## INPUT DATA

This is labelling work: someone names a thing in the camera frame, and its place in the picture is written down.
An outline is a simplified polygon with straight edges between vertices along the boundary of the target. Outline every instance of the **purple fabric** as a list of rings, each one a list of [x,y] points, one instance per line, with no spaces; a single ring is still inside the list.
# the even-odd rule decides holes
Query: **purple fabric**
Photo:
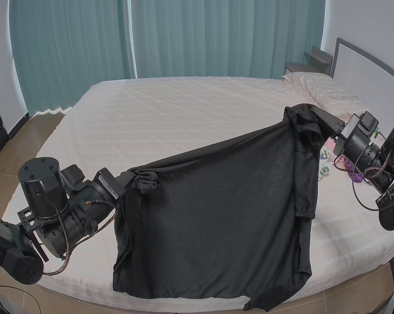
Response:
[[[348,175],[349,175],[350,178],[352,179],[352,177],[353,177],[354,165],[352,165],[351,162],[350,162],[349,160],[347,160],[345,157],[342,157],[342,158],[343,158],[343,160],[344,160],[345,168],[346,168],[347,170],[350,171],[350,172],[348,172]],[[368,181],[366,181],[366,180],[364,179],[364,177],[363,177],[357,170],[354,171],[354,181],[355,181],[356,183],[361,183],[362,181],[365,181],[367,184],[371,185],[371,183],[369,183]]]

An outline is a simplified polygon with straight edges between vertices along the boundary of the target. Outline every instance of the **green curtain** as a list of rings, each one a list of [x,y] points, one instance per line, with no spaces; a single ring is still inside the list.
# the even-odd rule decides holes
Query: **green curtain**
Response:
[[[127,0],[10,0],[15,68],[30,115],[134,77]]]
[[[131,0],[138,77],[280,78],[320,47],[325,0]]]

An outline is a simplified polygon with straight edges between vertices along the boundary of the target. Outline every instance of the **white headboard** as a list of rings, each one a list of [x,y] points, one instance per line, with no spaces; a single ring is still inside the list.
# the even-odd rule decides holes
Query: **white headboard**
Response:
[[[367,105],[387,136],[394,126],[394,69],[338,38],[330,76]]]

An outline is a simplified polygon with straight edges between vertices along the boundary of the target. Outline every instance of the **bed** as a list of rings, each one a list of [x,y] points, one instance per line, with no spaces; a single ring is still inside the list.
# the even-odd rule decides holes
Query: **bed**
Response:
[[[118,175],[130,167],[273,125],[282,120],[285,106],[303,102],[344,119],[350,112],[368,109],[381,119],[380,127],[387,134],[394,124],[394,74],[376,62],[338,39],[333,79],[296,73],[283,80],[173,77],[101,82],[66,114],[37,156],[58,159],[61,169],[75,163],[90,179],[102,167]],[[378,215],[356,202],[346,173],[334,169],[318,187],[310,244],[312,277],[289,301],[371,271],[394,257],[394,232],[385,231]],[[369,206],[378,197],[365,183],[357,185],[357,192]],[[4,219],[17,223],[16,212],[24,207],[18,187]],[[241,309],[248,301],[245,296],[149,300],[113,292],[116,255],[114,231],[107,227],[73,252],[62,274],[43,276],[38,284],[83,301],[139,311]],[[51,257],[45,270],[60,265]]]

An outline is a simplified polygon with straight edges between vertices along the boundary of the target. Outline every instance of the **floor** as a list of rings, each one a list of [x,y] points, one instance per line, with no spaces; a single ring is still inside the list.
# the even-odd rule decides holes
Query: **floor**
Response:
[[[63,114],[37,115],[29,120],[17,135],[6,144],[0,153],[0,217],[2,217],[15,188],[18,185],[17,171],[26,161],[36,156],[45,140],[59,124]],[[43,314],[78,313],[110,314],[134,313],[105,306],[81,302],[49,291],[37,285],[24,286],[13,280],[0,268],[0,285],[25,289],[39,302]],[[313,296],[279,305],[271,312],[277,314],[365,314],[376,308],[393,292],[389,264],[360,275]],[[29,313],[39,313],[36,302],[19,290],[0,288]],[[252,310],[252,314],[263,311]],[[240,314],[241,310],[219,312],[218,314]]]

## WHAT YOU NEED TO DO
Nothing but an exact copy of the data, without its images, should make up your answer.

## OUTPUT BELOW
This is labelling work: someone names a thing in the camera frame, and its place in the picture is written down.
An outline is a simplified polygon with straight edges between vertices along the boundary of the target. Outline every instance of the **purple fabric** as a list of rings, each one a list of [x,y] points, one instance per line, with no spaces; a single ring is still inside the list.
# the even-odd rule decides holes
Query: **purple fabric**
Photo:
Response:
[[[348,175],[349,175],[350,178],[352,179],[352,177],[353,177],[354,165],[352,165],[351,162],[350,162],[349,160],[347,160],[345,157],[342,157],[342,158],[343,158],[343,160],[344,160],[345,168],[346,168],[347,170],[350,171],[350,172],[348,172]],[[368,181],[366,181],[366,180],[364,179],[364,177],[363,177],[357,170],[354,171],[354,181],[355,181],[356,183],[361,183],[362,181],[365,181],[367,184],[371,185],[371,183],[369,183]]]

An outline is a simplified polygon with straight edges between vertices along the boundary of the target. Outline every instance of the **green curtain** as a list of rings, each one a list of [x,y] points, one instance per line, with no spaces; a single ring is still inside the list.
# the even-odd rule decides holes
Query: **green curtain**
Response:
[[[127,0],[10,0],[15,68],[30,115],[134,77]]]
[[[131,0],[138,77],[280,78],[320,47],[325,0]]]

An outline is a simplified polygon with straight edges between vertices along the boundary of the target. Outline every instance of the **white headboard** as a list of rings, each one a list of [x,y] points, one instance per line, with no spaces; a single ring is still inside the list.
# the even-odd rule decides holes
Query: **white headboard**
Response:
[[[367,105],[387,136],[394,126],[394,69],[338,38],[330,76]]]

An outline is a simplified polygon with straight edges between vertices along the boundary of the target. Outline every instance of the **bed** as a list of rings, each one a list of [x,y] points, one instance per line, with no spaces; a single ring is still inside the list.
# the even-odd rule decides holes
Query: **bed**
Response:
[[[118,175],[130,167],[273,125],[282,120],[285,106],[303,102],[344,119],[350,112],[368,109],[381,119],[380,127],[387,134],[394,124],[394,74],[376,62],[338,39],[333,79],[296,73],[283,80],[173,77],[101,82],[66,114],[37,156],[58,159],[61,169],[75,163],[90,179],[102,167]],[[378,215],[356,202],[346,173],[334,169],[318,187],[310,244],[312,277],[289,301],[371,271],[394,257],[394,232],[385,231]],[[369,206],[378,197],[365,183],[357,185],[357,192]],[[4,219],[17,223],[16,212],[24,207],[18,187]],[[241,309],[248,301],[245,296],[149,300],[113,292],[116,255],[114,231],[107,227],[73,252],[62,274],[43,276],[38,284],[83,301],[139,311]],[[51,257],[45,270],[60,265]]]

An outline is a simplified polygon with straight edges between vertices along the boundary of the target. Outline every instance of the **floor** as a list of rings, each one a list of [x,y] points, one instance per line, with no spaces; a single ring is still inside the list.
# the even-odd rule decides holes
Query: **floor**
Response:
[[[63,114],[37,115],[29,120],[17,135],[6,144],[0,153],[0,217],[2,217],[15,188],[18,185],[17,171],[26,161],[36,156],[45,140],[59,124]],[[43,314],[78,313],[110,314],[134,313],[105,306],[81,302],[49,291],[37,285],[24,286],[13,280],[0,268],[0,285],[25,289],[39,302]],[[313,296],[279,305],[271,312],[277,314],[365,314],[376,308],[393,292],[389,264],[360,275]],[[29,313],[39,313],[36,302],[19,290],[0,288]],[[252,310],[252,314],[263,311]],[[240,314],[241,310],[219,312],[218,314]]]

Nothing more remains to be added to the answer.